Coefficient of Variation - A Draftmasters Key Fantasy Statistic?
Draft weeks are fast approaching, and who knows, you may have one this week. You may also be at a point of information overload and more than prepared to overthink your draft strategy. A key mistake all due to bombarding the frontal lobe of your brain with both fantasy football-specific reasoning and abstract thought essentially giving your neocortex the desire for a much-needed virtual reality vacation. And to think the regular football season has still yet to arrive. Rest assured we here at PFF Fantasy have more mind-numbing analytic data for your sponge to absorb.

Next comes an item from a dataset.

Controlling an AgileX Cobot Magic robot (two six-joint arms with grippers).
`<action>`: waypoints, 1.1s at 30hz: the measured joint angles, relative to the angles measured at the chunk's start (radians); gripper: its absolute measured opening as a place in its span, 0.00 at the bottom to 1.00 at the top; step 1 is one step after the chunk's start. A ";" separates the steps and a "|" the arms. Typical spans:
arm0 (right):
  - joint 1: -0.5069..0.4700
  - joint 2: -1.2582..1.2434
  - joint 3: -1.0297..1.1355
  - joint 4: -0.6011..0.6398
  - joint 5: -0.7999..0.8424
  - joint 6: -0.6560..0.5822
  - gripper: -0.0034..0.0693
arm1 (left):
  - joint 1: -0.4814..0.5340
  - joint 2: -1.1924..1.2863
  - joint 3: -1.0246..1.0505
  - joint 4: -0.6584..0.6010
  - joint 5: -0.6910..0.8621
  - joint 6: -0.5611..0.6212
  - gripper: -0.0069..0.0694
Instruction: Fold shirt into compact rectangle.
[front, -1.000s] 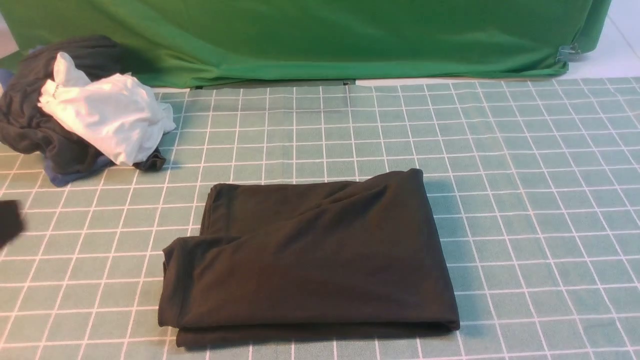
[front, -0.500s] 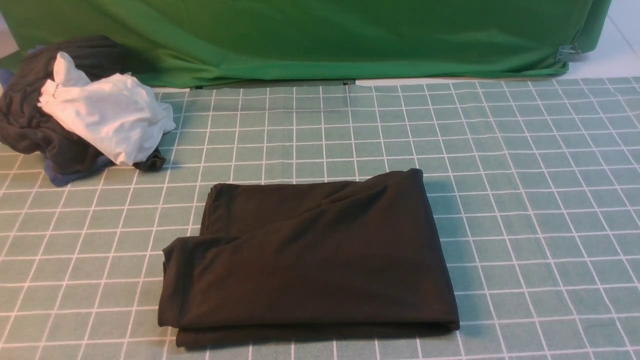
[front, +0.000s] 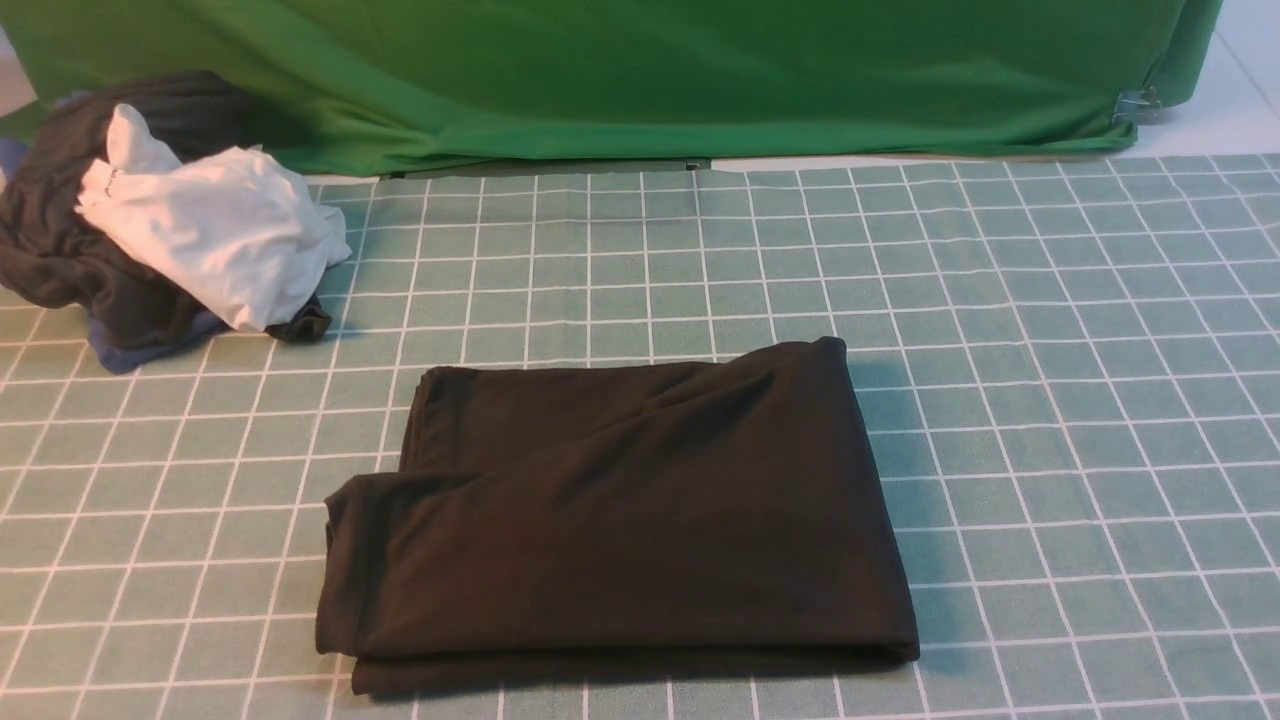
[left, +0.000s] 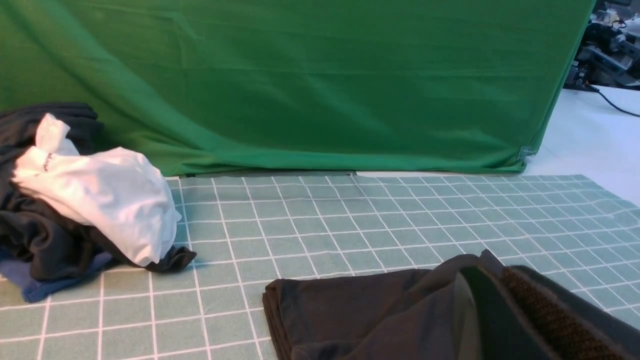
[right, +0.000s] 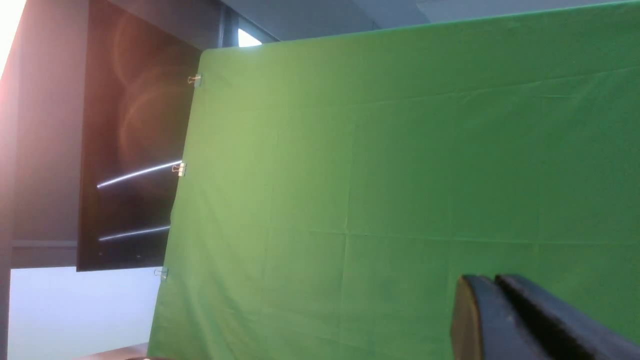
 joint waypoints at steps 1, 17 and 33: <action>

As you approach draft day with strategy in hand regardless of whether you’re boarding the late round quarterback train or your stockpiling running backs early and often, at some point team owners will need to pull the trigger on a wide receiver. It has been proven of the “Big 3” positions wide receiver is the most volatile, fueling the fires of proponents who insist on waiting to draft wide receivers until later or at least grabbing the top-tier wideouts first.
Being fascinated by the wide receiver position, the specifics on each of last year’s top 50 wide receiver fantasy finishers in terms of both coefficient of variation and standard deviation was a paramount question in need of an answer. Hoping to discover which receivers had been the most reliable at their respected position over a defined span was the driving force in the need to find both the consistent and inconsistent. All this in hopes of possibly landing a later round diamond in the rough or even an established consistent playmaker at the position in Rounds 3-6.
Cowboys receiver Dez Bryant managed to drop his unitized risk by almost half over the last seven games of the 2012 season. Of veteran players, Carolina pass catcher Steve Smith proved to be the most consistent in terms of least risk over the span of last season. However a single season is likely too small a sample size, but as with any stat regarding both veterans and rookies, the data has to begin at some point. Therefore, if a rookie finished in the top 50 among wide receivers, the players’ numbers were analyzed.